Although the central nervous system was long perceived as the ivory tower without immune entities, there is growing evidence that the immune and nervous systems are intimated connected. These two systems have been shown to communicate both cellularly and molecularly under physiological and pathological conditions. Despite our increasing understanding of the interplay between these two systems, there are still numerous open questions. In this thesis, I address such unanswered questions related to: the role of microglia and their mechanism in contributing to pathologies in Rett syndrome; the beneficial effects of T-cell secreted cytokines in supporting social brain function; the evolutionary link of the interactions between the nervous and immune systems; the transcription regulation of a subset of microglia population in common neurodegenerative diseases.
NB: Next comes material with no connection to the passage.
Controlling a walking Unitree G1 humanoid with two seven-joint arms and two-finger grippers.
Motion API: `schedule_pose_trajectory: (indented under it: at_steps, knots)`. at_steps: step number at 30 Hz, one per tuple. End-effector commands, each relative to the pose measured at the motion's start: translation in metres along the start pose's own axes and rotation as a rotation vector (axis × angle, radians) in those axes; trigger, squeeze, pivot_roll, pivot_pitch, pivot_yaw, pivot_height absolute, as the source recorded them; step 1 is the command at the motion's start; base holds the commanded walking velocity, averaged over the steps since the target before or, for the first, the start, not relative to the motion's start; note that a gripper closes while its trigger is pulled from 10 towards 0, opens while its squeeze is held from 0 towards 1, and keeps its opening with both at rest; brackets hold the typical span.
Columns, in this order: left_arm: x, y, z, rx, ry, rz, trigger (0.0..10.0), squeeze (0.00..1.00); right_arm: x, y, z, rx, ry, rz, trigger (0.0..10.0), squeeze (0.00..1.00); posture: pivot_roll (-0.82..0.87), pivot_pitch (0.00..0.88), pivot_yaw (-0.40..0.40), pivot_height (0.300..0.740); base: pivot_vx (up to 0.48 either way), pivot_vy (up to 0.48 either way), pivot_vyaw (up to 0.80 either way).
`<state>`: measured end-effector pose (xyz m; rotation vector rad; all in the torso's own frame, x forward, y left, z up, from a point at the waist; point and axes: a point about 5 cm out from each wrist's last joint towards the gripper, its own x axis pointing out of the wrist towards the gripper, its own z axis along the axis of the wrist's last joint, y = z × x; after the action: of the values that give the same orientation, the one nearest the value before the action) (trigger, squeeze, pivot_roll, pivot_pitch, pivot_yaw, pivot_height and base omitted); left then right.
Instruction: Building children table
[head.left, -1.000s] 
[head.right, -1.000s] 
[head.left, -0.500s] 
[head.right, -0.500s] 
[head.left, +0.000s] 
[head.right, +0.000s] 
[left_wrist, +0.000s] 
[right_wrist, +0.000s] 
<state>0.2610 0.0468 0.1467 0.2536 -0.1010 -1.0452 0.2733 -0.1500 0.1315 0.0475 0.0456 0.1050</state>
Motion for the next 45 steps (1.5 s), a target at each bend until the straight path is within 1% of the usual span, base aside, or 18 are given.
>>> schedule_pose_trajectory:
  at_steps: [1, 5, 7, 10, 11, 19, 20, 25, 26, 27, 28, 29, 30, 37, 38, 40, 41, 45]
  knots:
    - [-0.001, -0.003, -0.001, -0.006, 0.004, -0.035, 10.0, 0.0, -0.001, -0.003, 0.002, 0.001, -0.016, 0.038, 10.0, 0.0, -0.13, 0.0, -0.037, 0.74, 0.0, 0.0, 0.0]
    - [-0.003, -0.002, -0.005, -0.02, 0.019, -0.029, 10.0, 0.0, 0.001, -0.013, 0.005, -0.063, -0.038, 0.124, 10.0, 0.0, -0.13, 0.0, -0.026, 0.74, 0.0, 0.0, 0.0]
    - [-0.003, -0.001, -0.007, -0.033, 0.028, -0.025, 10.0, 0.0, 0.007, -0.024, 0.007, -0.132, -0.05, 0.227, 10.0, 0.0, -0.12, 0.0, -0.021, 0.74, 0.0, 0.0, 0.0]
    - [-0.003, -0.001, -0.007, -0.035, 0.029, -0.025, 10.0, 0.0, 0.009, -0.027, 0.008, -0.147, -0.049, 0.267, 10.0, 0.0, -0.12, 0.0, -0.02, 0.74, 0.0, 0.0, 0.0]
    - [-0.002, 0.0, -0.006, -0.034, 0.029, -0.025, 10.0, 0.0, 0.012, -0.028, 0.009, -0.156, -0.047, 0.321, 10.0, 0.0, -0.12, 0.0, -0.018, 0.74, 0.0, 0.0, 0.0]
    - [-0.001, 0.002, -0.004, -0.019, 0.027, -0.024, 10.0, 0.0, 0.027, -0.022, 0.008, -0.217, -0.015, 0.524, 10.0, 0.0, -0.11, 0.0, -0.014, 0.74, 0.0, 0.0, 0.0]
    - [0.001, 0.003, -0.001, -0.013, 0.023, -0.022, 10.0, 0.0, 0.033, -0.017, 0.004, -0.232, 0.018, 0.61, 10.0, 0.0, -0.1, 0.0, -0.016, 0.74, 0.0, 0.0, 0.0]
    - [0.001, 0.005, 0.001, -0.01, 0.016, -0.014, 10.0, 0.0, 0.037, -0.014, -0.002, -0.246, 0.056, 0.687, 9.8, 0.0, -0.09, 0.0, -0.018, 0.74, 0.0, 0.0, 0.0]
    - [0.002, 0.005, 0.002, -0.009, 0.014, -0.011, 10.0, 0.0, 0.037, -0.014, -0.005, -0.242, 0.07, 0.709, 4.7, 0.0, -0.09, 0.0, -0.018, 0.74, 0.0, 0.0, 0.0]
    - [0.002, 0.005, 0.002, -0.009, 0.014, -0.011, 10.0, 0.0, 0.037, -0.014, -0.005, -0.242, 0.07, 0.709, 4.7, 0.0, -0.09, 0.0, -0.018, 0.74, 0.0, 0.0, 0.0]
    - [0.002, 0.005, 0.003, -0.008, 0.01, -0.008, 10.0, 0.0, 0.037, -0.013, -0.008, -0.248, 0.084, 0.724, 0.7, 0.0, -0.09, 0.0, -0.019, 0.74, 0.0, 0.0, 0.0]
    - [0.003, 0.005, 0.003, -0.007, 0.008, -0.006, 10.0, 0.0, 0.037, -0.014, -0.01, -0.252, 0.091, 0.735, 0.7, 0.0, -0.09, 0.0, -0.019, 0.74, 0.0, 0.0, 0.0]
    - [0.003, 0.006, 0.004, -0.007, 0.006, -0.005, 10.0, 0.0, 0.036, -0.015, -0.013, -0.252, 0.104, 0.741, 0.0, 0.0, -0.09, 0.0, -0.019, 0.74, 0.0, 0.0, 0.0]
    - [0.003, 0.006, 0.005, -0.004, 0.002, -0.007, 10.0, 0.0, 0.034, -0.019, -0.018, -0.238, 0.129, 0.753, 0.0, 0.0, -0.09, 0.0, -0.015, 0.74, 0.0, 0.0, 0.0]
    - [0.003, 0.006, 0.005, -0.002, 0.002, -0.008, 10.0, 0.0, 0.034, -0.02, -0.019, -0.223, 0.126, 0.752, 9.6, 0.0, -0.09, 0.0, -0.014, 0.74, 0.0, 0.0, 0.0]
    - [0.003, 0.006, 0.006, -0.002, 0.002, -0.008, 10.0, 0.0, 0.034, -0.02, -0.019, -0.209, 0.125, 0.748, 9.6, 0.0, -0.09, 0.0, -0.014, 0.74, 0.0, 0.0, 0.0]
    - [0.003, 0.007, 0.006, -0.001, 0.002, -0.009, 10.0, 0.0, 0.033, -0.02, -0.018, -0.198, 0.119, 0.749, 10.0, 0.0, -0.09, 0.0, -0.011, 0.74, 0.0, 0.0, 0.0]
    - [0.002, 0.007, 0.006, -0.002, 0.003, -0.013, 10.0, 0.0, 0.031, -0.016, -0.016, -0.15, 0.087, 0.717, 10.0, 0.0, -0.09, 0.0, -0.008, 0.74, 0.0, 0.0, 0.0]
Collectively, the current thesis is focused on the joint frontier of bioinformatics and experimental work in neuroimmunology. A multifaceted approach, that includes transcriptomics, genomics and other biomolecular modules, was implemented to unearth signaling pathways and mechanisms underlying the presenting biological phenomena. The findings of this thesis can be summarized as follows: 1) MeCP2 acts as a master regulator in the transcriptional repression of inflammatory stimuli in macrophages; 2) T-cell secreted IFN-γ supports social brain function through an evolutionally conserved interaction between the immune and nervous systems; 3) The APOE-TREM2 pathway regulates the microglia phenotype switch in neurodegenerative diseases. Provided that recent technologies allow for readily manipulating the immune system, the findings presented herein may create new vistas for therapeutic interventions in various neurological disorders.